The tendency of our population to concentrate in villages and towns makes the sanitary improvement of such communities a most important and vital condition of national health and prosperity. The following pages are not intended for these communities, for they need, in most cases, the advice of sanitarians and sanitary engineers, acquainted with local conditions. Still, they may be of service in pointing out the dangers which may and do actually beset the population that neglects to dispose of refuse and waste in a manner which does not clash with the laws of health.

The chief dangers which threaten rural inhabitants are those arising from polluted drinking water. This is infected from the household excrement and barnyard drainage, as will be described farther on, and its use leads in the main to bowel disturbances, typhoid-fever, and dysenteric affections. It might be claimed that in an isolated homestead the danger is absent because the night soil from the healthy household can not contain the germs of typhoid-fever, and, therefore, the well water can not receive them from leaky cesspools and surface drainage. This would be true if the family lived secluded from other human beings. As the case stands, there is much more communication than is at first thought supposed. There is more or less coming and going of farm hands and other hired help, of tramps, peddlers, etc. The farmer travels more than formerly. He frequently visits neighboring communities. The children go to school. As it has been shown that there may be mild cases of typhoid-fever passing unnoticed, in a farm hand, for example, who leaves on account of ill health, perhaps, and who has meanwhile, in his discharges, deposited the germs of this disease on the premises, it is evident that isolation nowadays does not exist except in remote, thinly settled regions, and that disease germs may make themselves suddenly felt in an unexpected manner in any farmhouse.

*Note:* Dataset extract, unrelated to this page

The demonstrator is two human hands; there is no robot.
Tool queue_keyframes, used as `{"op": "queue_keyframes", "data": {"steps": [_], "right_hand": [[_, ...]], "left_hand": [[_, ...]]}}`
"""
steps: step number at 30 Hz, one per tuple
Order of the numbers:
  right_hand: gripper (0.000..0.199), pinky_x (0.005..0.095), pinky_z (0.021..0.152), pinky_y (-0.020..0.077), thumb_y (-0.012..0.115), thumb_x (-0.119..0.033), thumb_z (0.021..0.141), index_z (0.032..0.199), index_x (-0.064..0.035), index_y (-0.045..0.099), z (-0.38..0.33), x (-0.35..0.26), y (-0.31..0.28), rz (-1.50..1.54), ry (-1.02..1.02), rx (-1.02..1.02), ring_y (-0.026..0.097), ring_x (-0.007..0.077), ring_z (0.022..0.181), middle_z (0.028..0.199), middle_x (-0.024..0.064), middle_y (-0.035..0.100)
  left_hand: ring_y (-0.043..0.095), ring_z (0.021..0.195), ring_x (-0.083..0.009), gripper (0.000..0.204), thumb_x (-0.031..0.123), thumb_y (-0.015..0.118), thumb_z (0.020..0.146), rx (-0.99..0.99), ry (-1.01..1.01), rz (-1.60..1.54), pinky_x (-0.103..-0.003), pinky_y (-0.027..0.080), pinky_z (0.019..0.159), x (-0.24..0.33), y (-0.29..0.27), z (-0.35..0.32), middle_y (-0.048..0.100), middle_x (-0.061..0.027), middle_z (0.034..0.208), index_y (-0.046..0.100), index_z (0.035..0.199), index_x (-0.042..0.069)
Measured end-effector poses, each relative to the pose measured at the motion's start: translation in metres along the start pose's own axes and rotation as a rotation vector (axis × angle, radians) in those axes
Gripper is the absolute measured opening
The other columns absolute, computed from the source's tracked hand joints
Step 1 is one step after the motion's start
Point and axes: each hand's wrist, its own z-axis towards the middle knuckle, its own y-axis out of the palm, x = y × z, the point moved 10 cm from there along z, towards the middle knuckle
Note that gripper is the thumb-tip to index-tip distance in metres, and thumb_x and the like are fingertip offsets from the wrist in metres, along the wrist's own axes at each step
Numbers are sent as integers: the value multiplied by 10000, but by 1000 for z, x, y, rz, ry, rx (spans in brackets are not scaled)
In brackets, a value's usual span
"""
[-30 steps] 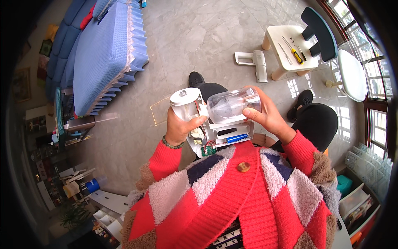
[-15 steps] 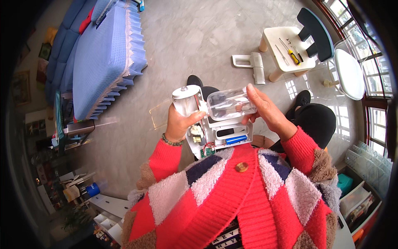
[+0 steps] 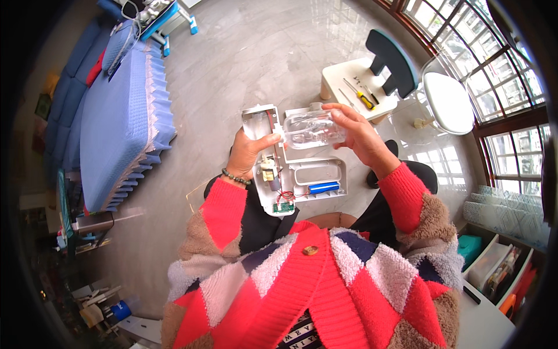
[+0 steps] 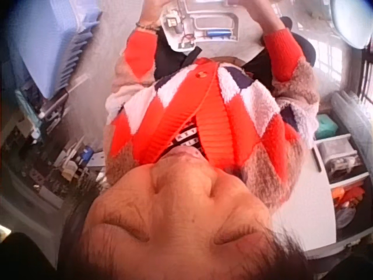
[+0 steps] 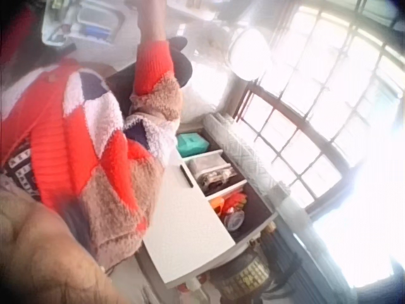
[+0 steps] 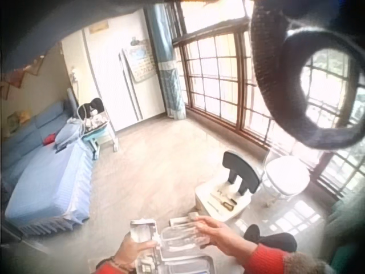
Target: The person assembles a white handheld appliance by inserting a transparent water tank, connecting a tube, and attaching the outer casing. They then press a button to activate a blue indicator light.
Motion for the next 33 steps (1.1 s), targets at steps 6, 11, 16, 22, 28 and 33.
{"op": "queue_keyframes", "data": {"steps": [6, 11, 16, 22, 28, 33], "right_hand": [[724, 405, 969, 465, 606, -476, 933, 1477, -62, 369, 19, 15, -29, 289, 14, 95, 468, 288, 1281, 1458, 147, 415], [727, 422, 890, 479, 576, -517, 944, 1479, -75, 360, 37, 36, -48, 59, 301, 78, 577, 244, 1135, 1406, 144, 460], [735, 454, 946, 463, 607, -455, 929, 1492, -64, 342, 51, 13, -49, 146, 4, 79, 517, 291, 1230, 1362, 168, 478], [678, 376, 849, 513, 598, -504, 925, 1409, -59, 430, 58, 30, -52, 116, 189, 97, 592, 275, 1102, 1323, 162, 502], [649, 295, 697, 526, 530, -525, 952, 1405, -70, 435, 54, 40, -54, 180, 274, 118, 685, 257, 897, 1198, 129, 614], [668, 315, 737, 547, 558, -495, 935, 1418, -53, 421, 56, 32, -51, 82, 145, 51, 670, 256, 988, 1279, 154, 579]], "left_hand": [[700, 786, -222, 344, 51, 716, 816, -28, -55, -47, -369, 611, 707, -17, -2, 42, 650, -98, 929, 558, 1121, 15], [696, 782, -215, 323, 54, 724, 810, -55, -8, 138, -360, 600, 691, -26, 1, 73, 651, -87, 912, 570, 1092, 18], [699, 783, -216, 328, 81, 733, 803, -46, -50, 50, -349, 599, 688, -28, -11, 82, 657, -94, 914, 572, 1082, 21], [693, 780, -207, 347, 76, 726, 806, -3, -28, 65, -348, 593, 689, -27, -11, 85, 654, -94, 916, 570, 1110, 23], [692, 777, -205, 339, 57, 724, 805, -30, -63, 55, -345, 595, 689, -28, -13, 84, 659, -96, 909, 572, 1106, 22], [692, 768, -205, 322, 51, 726, 802, -19, -74, 76, -350, 597, 683, -27, -15, 82, 655, -91, 897, 576, 1085, 19]]}}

There are other important reasons, however, why rural sanitation should not be neglected. The health of the large communities of people who draw their food supply from the country is in a measure dependent on the health of the farming community. There is scarcely a city child who is not, in a degree, dependent for its health on the sanitary conditions prevailing in the house of the dairyman. Milk has been repeatedly shown to be the means of distributing typhoid-fever and other diseases. Any vegetable foods from the farm eaten raw are liable to become carriers of infection under unsanitary conditions.

In many parts of our country other causes operate in making the health of many people depend on the proprieties of country homes. The thousands of city people, who flock every summer to the country and bring to the farming community considerable sums of money, should be properly protected against the dangers of polluted water and infected milk by the adoption of suitable methods of sewage disposal. Too frequently those who left the city for the purpose of gaining strength by breathing pure air, drinking pure water, and eating pure food, only return with the germs of an often fatal disease within them to swell the typhoid statistics of our large cities.